SUPPLIED MATERIAL >>
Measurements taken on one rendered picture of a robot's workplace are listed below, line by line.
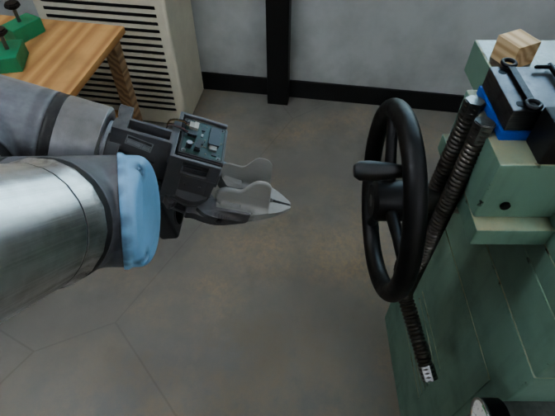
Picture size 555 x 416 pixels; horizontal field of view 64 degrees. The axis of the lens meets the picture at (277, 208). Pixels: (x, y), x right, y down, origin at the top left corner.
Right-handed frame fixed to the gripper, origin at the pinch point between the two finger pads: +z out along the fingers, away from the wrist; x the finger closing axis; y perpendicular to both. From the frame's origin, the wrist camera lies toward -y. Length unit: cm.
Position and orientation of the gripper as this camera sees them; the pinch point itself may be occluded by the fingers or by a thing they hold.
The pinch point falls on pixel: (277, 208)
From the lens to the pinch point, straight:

--

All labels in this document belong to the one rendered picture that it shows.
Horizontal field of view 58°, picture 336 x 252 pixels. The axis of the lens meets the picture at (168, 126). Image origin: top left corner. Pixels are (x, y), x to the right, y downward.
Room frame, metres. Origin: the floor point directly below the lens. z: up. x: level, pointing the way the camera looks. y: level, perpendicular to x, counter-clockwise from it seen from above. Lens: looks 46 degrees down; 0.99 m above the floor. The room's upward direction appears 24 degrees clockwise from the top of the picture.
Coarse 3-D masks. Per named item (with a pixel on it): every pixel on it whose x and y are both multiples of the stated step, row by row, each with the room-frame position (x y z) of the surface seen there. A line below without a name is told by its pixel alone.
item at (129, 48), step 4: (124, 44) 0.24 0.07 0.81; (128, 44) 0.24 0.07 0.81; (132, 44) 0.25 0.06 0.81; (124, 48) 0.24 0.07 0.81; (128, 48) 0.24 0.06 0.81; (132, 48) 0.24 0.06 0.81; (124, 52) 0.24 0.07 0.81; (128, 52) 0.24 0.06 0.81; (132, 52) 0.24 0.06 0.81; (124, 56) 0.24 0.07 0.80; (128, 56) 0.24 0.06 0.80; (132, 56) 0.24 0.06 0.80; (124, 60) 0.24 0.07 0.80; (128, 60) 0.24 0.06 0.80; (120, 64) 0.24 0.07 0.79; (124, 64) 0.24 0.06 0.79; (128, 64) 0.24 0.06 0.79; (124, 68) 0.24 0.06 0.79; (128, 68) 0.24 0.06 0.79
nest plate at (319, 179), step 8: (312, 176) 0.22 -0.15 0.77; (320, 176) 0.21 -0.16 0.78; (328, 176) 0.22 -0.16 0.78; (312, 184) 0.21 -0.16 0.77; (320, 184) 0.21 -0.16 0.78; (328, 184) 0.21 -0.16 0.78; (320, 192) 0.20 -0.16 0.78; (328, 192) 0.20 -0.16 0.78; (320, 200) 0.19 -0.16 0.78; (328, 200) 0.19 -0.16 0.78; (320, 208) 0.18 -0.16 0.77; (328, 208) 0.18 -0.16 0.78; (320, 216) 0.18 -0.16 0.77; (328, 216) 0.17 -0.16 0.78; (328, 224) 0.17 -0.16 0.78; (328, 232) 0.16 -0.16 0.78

...

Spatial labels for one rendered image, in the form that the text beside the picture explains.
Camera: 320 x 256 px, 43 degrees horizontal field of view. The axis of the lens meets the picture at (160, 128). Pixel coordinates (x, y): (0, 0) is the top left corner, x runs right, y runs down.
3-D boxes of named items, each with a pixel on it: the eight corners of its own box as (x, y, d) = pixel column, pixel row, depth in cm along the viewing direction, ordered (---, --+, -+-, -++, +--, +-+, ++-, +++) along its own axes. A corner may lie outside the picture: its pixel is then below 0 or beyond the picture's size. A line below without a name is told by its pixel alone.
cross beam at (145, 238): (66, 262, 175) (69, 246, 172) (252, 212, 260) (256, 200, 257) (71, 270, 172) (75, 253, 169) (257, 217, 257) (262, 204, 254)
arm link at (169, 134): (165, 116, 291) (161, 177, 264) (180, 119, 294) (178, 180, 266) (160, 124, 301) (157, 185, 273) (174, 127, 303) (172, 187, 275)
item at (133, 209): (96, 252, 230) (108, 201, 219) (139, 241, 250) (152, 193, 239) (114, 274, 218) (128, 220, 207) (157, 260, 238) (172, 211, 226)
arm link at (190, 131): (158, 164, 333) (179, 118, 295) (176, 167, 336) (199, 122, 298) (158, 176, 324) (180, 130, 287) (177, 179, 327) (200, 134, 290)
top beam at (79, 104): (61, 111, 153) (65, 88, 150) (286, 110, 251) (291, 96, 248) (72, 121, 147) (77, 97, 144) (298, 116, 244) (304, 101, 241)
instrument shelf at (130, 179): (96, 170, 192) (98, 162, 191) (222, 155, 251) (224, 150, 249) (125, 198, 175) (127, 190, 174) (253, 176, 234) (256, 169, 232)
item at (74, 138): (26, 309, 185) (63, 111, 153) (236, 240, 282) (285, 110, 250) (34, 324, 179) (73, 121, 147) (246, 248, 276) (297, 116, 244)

TO DO >> Which lines in the entries above contain "frame"? Pull each of them out.

WRITTEN RESPONSE >>
Right-handed frame fixed to the gripper, origin at the pinch point between the two finger pads: +z out along the fingers, away from the wrist; x the finger closing axis; y perpendicular to both. From the frame's origin, the wrist camera lies toward -y. Length unit: cm.
Room frame, metres. Origin: the floor point directly below the lens. z: up. x: level, pointing the way the camera looks. y: level, perpendicular to x, counter-clockwise from it seen from above. Lens: looks 46 degrees down; 0.99 m above the floor. The room's upward direction appears 24 degrees clockwise from the top of the picture.
Coarse 3-D masks. Per named item (with a pixel on it): every pixel on it whose x and y are both multiples of the stated step, row by row, each with the room-frame position (x y z) of the surface seen there. A line below without a name is told by its pixel alone.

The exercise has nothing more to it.